Someone who believes in the sacredness of human life most perforce support violence when that violence will clearly save many lives. We don't need to look hard to find historical examples. Had the social democrats used the violence of the state that was put into their hands in 1918, Hitler could not have come to power. Had the Stalinists not withheld arms from the Spanish working class in Madrid, Franco would have fallen early and the Spanish Civil War would not have dragged on. Or, for positive examples, the defense of the Greek city-states against the Persians, who were in the habit at that time of killing civilians in the tens of thousands; had the Bolsheviks refused to use violence to lay hands on state power in 1917, the Kornilovists would have slaughtered the St. Petersburg working class.

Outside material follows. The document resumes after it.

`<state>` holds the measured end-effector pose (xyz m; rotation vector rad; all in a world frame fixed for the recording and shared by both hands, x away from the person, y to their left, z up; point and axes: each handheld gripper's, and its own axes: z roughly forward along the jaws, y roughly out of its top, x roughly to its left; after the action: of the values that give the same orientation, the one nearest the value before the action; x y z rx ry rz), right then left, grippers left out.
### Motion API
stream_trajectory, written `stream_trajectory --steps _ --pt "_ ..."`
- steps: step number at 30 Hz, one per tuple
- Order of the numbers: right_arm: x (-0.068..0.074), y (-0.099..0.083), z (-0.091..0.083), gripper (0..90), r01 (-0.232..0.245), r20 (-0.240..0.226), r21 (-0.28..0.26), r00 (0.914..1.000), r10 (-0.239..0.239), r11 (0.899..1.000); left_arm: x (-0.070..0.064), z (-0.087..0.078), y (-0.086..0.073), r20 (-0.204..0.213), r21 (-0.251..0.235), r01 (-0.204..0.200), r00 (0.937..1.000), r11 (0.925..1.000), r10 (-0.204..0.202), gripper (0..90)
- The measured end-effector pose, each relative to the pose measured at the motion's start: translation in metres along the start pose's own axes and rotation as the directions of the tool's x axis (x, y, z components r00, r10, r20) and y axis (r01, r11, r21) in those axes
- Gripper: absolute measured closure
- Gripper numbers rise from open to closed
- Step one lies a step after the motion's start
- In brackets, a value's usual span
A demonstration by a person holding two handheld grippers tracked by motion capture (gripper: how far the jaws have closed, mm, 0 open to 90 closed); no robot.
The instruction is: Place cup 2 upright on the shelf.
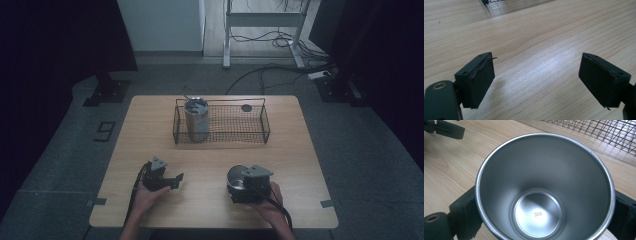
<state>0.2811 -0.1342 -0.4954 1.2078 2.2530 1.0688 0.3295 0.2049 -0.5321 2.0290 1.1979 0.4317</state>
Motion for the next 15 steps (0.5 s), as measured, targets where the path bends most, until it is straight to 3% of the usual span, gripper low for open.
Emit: stream_trajectory --steps 8,11,15 --pt "-0.0018 0.0009 0.0 6.9 0.01 -0.012 -0.003 0.9999 -0.01 1.0 0.0004 0.0009 -0.0006 0.001 0.005 -0.001 1.0 1.0 0.001 13.5" --pt "-0.003 0.0014 -0.001 6.9 -0.003 -0.033 -0.01 0.9995 0.003 1.0 0.0007 0.0003 -0.0004 0.0 0.002 0.001 1.0 1.0 -0.001 13.6" --pt "-0.0047 0.0025 -0.0048 7.0 -0.014 -0.028 -0.038 0.9995 0.013 0.999 0.0012 0.0001 -0.0004 -0.001 0.003 0.001 1.0 1.0 -0.001 13.7"
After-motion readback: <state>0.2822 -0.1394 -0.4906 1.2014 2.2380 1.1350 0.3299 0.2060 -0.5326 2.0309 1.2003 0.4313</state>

Someone who believes that one ought never to use violence because of the spiritual damage it does the perpetrator must give countenance to the most appalling acts; in all of the examples given above, he must necessarily oppose the action that did or would have prevented the salughter. His reaction to Franco, to Stalin, to Hitler, would be something like, "He shouldn't have done that," after telling those who could have stopped them not to do so.
Any moral code that attempts to set itself up as an absolute--above society, something good for all times--faces insoluble contradictions, because morality is the product of social development. In the case of pacifism, these contradictions are blatant.
"When enlightened pacifists try to abolish war by rationalistic arguments they are merely ridiculous, but when the armed masses themselves bring weapons of reason into action against a war, that means that the war is about over." -- Trotsky.